CHILDES English-L2 Paradis Corpus

Johanne Paradis
Department of Linguistics
University of Alberta


Participants: 25
Type of Study: longitudinal, naturalistic
Location: Canada
Media type: not available
DOI: doi:10.21415/T5XK6K

Browsable transcripts

Download transcripts

Citation information

Publications based on the use of this corpus should include a citation of this reference:

Other references include:

In accordance with TalkBank rules, any use of data from this corpus must be accompanied by at least one of the above references.

Project Description

The Paradis corpus (Paradis, 2005) consists of naturalistic language samples from 25 children learning English as a second language (English language learners or learners of English as an additional language). The corpus is longitudinal, with five rounds of data collection spanning a two-­‐year period.

Transcription is in English orthography only; phonetic transcription was not included in this research. The design of the study was longitudinal, but only 19 of the 25 participants have data for all five rounds. Any real names of people or places in the transcripts have been replaced with pseudonyms. The participants are identified with four letter codes.


The data in this corpus were collected from 2002 to 2005 in Edmonton, Canada. The goal of the project was to collect longitudinal data from children learning English as second language in order to determine the similarities and differences between these children’s acquisition patterns and those of monolingual English-­‐speaking children, with typical development and with specific language impairment. Data for this research project consisted of a battery of standardized language assessments in addition to naturalistic language samples. The transcripts of the language samples constitute the Paradis corpus donated to CHILDES.

Children were video-­‐taped in conversation with a student research assistant in their homes for approximately 45 minutes. During this time, the research assistant had a list of “interview” questions to ask (see 8 below). The aim of having these questions was to get the conversation going and to introduce new topics, if necessary. If the child introduced his or her own topics and the conversation moved forward, the questions were not asked. Therefore, not all children have answers to all the questions at each round of data collection. The video-­‐tapes were captured on Macintosh computers using Final Cut Pro or imovie, and were then transcribed in CHAT using the CLAN software. Only the speaker tiers and necessary dependent tiers, such as %situation and %comment, are included in the transcripts for CHILDES.

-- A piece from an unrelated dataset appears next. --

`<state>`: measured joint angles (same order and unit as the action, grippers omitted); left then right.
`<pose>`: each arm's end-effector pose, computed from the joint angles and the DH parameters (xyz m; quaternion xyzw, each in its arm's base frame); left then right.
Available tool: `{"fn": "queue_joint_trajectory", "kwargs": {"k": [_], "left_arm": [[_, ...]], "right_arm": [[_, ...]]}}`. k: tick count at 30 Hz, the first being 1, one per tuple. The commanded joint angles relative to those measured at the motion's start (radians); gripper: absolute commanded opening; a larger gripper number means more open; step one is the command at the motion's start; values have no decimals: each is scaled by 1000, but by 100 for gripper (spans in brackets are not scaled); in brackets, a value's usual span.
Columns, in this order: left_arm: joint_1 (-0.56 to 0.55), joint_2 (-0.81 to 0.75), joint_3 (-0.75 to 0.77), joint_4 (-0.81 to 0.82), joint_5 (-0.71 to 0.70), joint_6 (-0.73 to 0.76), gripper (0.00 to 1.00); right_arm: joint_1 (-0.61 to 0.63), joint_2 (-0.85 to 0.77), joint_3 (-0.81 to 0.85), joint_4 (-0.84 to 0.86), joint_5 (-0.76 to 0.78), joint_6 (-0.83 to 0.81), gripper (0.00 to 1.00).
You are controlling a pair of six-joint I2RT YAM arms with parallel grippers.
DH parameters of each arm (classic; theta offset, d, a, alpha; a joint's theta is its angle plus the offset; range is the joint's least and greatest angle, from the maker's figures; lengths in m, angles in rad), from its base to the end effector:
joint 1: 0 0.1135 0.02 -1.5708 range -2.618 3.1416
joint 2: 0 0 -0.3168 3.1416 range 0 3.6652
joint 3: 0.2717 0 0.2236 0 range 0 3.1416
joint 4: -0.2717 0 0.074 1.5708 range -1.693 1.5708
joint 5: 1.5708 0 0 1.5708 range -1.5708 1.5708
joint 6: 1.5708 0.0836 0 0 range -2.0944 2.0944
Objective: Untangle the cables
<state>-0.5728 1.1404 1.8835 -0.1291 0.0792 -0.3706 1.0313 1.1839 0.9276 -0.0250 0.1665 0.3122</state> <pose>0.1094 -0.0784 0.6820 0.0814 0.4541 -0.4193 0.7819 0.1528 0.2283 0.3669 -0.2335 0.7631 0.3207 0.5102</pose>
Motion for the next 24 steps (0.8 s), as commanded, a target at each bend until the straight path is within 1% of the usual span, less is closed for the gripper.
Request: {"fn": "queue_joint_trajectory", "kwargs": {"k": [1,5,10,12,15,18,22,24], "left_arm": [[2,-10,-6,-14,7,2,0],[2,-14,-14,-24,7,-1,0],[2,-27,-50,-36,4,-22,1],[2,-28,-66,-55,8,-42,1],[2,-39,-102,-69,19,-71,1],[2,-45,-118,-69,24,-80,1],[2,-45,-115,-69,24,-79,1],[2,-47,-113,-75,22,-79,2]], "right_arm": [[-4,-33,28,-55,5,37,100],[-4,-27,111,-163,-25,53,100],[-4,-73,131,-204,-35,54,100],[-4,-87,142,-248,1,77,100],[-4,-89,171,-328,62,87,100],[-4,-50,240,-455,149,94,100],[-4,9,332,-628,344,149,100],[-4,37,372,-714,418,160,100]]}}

Two or three language samples at each of the five rounds were selected to be transcribed independently by a separate research assistant (total = 18). The original and second transcripts were compared on the basis of word-­‐for-­‐word and utterance-­‐boundary agreement between the transcriptions. The mean percentage of word agreement between the transcripts was 95.85% . The mean percentage of utterance boundary agreement was 83.13%. Because of the lower mean for utterance boundary agreement, transcripts with agreement percentages below the mean were examined by the two assistants together, and final decisions about utterance boundaries were made by consensus. Furthermore, some systematic differences in determination of utterance boundaries were documented through this process, and one research assistant reviewed all the transcripts in the corpus and made changes to improve consistency across them.

Biographical data

Participants in this study were children from newcomer (immigrant and refugee) families to Canada. The children started to learn English as a second language (L2) after their first language (L1) had been established, at 4;11 on average (range = 3;3-­‐ 7;5). Thus, these children are sequential and not simultaneous bilinguals. All the parents of the children were foreign born, but some of the children were Canadian born. The Canadian-­‐born children, according to parent report, were functionally monolingual in their L1 until they entered an English language preschool or school program. In the table below, “AOA” refers to the “age of arrival” of the child when the family immigrated. The number “1” indicates children who were Canadian born. The column “AOE” refers to the age of onset of English acquisition. All ages are in months. Each child’ s L1 and gender is also listed in the table below.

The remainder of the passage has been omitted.